Verification of Dose Estimates and Exposure Tracking Systems

(8) Methods for adjusting exposure estimates, or re-planning work, when

unexpected changes in scope or emergent work is encountered, was reviewed

by the inspectors for adequacy.

Job Site Inspections and ALARA Controls

(9) The inspectors reviewed work activities that present the highest radiological risk

to workers. The inspectors evaluated Entergys use of engineering controls to

achieve dose reductions and to verify that procedures and controls are consistent

with ALARA reviews. Associated ALARA Plans and RWPs were reviewed to

determine if appropriate exposure and contamination controls were being

employed.

Radiation Worker Performance

(10) Through observations and interviews, workers and technicians were found to be

knowledgeable of the work area radiological conditions and low dose waiting

areas.

Enclosure

30

Declared Pregnant Workers

(11) The inspectors reviewed information associated with declared pregnant workers

during the assessment period and whether appropriate monitoring and controls

were being utilized to ensure compliance with 10CFR Part 20.

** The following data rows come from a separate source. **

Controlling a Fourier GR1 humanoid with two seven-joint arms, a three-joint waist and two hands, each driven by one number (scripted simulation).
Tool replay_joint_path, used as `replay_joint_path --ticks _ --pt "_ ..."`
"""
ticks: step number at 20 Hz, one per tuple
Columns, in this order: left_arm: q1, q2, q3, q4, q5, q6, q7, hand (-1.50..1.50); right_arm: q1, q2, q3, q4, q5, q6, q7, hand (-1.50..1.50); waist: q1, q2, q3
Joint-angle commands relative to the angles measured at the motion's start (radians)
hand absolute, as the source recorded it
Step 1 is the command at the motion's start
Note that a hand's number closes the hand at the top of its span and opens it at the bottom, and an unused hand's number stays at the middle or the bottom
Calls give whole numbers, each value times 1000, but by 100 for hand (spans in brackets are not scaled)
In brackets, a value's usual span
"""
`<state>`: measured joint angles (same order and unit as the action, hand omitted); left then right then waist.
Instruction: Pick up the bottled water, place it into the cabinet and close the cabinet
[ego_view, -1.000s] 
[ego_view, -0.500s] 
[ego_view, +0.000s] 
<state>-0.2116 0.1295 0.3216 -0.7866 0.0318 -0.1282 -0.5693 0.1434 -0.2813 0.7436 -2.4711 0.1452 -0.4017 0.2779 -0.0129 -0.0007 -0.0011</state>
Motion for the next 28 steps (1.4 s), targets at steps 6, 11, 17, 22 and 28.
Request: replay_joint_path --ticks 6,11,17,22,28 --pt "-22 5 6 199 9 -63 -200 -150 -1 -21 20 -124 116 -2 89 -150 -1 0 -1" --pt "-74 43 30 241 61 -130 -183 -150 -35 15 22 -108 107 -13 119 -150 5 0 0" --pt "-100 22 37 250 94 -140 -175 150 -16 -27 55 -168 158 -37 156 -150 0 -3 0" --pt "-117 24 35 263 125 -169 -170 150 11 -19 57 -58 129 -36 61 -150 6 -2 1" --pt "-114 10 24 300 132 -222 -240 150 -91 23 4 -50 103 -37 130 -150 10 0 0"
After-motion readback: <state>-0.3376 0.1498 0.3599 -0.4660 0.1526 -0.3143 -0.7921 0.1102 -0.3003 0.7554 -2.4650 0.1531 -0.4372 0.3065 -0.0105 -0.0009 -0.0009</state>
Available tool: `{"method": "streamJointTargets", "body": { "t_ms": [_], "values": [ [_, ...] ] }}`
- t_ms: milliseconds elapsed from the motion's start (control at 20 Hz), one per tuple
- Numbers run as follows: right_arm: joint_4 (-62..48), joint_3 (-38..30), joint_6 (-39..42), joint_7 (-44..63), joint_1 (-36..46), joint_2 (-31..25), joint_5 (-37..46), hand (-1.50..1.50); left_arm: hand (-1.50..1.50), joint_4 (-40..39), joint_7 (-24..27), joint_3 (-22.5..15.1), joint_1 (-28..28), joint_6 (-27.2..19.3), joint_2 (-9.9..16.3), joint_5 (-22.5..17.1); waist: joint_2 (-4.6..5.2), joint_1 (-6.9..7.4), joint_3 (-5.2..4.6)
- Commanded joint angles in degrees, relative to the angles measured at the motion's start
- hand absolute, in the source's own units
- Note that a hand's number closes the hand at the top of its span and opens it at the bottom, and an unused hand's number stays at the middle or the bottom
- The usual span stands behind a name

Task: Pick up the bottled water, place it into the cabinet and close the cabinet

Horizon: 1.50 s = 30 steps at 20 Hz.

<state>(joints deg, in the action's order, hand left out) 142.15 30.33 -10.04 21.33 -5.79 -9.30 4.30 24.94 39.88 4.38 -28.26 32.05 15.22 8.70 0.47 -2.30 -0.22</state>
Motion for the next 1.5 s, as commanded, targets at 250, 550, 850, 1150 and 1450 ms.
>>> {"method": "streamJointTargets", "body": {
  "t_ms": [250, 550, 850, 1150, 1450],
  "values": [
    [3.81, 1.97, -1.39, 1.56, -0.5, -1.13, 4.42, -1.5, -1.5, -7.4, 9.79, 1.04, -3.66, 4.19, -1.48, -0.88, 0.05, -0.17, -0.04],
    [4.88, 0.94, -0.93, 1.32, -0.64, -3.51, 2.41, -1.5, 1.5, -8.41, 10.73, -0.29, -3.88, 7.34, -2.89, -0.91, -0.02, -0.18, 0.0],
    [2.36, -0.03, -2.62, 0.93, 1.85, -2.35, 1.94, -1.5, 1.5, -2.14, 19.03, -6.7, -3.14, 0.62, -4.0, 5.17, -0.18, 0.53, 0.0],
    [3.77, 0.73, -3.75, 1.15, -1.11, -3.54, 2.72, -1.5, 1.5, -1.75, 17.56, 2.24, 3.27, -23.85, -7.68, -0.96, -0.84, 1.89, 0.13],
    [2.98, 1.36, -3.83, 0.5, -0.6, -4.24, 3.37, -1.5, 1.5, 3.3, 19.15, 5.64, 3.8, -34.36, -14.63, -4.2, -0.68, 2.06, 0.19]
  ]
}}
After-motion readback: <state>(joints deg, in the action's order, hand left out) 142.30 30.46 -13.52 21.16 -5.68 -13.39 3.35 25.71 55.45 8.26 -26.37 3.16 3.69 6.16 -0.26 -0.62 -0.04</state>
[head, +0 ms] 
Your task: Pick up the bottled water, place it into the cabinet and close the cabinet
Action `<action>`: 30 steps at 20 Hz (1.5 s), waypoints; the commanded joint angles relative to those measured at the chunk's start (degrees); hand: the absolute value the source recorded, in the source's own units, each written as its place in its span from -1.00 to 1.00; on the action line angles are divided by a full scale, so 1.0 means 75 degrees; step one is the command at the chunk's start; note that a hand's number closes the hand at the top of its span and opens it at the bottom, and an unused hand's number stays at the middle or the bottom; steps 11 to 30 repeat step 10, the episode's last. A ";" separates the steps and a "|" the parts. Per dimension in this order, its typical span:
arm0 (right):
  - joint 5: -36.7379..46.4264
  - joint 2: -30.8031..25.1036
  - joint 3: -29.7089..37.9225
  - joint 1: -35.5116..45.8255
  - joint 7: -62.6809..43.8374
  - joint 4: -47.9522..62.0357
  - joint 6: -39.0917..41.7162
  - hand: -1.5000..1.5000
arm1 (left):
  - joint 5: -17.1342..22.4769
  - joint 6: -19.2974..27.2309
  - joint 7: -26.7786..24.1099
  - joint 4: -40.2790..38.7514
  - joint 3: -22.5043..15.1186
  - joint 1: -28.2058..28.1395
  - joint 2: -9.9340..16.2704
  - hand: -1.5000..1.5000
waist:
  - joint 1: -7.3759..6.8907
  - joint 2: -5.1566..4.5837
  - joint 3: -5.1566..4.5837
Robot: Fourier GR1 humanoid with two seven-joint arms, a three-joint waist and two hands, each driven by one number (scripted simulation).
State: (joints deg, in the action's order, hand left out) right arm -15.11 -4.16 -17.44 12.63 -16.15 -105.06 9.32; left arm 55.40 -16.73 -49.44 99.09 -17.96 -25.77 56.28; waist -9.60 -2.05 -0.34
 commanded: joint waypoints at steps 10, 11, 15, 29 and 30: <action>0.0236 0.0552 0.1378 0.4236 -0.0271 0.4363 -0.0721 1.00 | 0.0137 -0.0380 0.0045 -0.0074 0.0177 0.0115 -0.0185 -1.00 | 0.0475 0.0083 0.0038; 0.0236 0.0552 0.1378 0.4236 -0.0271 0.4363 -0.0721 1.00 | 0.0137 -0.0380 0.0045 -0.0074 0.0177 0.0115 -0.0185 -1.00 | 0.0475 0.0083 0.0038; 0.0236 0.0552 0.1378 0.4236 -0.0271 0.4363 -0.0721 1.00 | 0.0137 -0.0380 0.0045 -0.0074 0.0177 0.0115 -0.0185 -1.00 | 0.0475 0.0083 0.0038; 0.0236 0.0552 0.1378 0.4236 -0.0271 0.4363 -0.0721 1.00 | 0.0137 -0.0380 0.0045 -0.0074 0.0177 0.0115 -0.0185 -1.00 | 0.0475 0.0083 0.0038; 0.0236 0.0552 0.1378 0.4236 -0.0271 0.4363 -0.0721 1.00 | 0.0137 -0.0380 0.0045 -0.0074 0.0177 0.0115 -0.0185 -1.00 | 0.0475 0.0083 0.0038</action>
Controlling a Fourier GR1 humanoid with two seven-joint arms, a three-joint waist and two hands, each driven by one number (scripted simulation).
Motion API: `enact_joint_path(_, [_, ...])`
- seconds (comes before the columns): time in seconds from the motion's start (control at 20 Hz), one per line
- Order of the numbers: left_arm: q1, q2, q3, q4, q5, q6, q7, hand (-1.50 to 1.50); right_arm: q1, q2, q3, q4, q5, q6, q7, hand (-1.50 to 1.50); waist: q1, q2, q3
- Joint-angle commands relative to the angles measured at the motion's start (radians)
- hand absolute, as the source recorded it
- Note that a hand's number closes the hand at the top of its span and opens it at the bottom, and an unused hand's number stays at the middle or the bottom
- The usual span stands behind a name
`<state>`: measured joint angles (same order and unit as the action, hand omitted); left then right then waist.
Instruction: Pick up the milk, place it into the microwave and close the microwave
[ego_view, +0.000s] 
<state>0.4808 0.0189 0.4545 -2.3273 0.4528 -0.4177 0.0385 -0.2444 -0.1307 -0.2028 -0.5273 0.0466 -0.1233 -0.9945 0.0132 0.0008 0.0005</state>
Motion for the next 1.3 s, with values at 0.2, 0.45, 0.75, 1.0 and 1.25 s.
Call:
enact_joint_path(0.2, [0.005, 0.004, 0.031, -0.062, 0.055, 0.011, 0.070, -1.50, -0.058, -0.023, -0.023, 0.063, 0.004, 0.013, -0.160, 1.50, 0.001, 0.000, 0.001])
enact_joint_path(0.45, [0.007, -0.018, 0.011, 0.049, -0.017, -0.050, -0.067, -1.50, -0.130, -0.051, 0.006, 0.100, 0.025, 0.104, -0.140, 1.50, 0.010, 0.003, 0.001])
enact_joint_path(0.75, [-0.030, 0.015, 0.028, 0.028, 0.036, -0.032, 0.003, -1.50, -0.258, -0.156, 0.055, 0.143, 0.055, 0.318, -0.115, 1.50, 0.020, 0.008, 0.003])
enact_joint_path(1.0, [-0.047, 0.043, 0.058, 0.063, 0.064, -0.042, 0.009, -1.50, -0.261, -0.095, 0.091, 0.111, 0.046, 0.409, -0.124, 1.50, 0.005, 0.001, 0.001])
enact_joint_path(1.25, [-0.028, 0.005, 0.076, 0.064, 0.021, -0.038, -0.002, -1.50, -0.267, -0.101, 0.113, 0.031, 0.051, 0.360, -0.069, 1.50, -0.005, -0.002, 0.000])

Problem Identification and Resolution

(12) The inspectors reviewed elements of the Entergys corrective action program

related to implementing radiological controls to determine if problems are being

entered into the program for timely resolution.

b. Findings

No findings of significance were identified.

4. OTHER ACTIVITIES [OA]

4OA1 Performance Indicator Verification (71151 - 3 samples)

a. Inspection Scope

The inspectors reviewed performance indicator data for the cornerstones listed below

and used Nuclear Energy Institute 99-02, Regulatory Assessment Performance

Indicator Guideline, Revision 5, to verify individual performance indicator accuracy and

completeness. The documents reviewed during this inspection are listed in the

Attachment.

Initiating Events Cornerstone

  • Unplanned Scrams per 7000 Critical Hours (January 2008 to December 2008)
  • Unplanned Transients per 7000 Critical Hours (January 2008 to December 2008)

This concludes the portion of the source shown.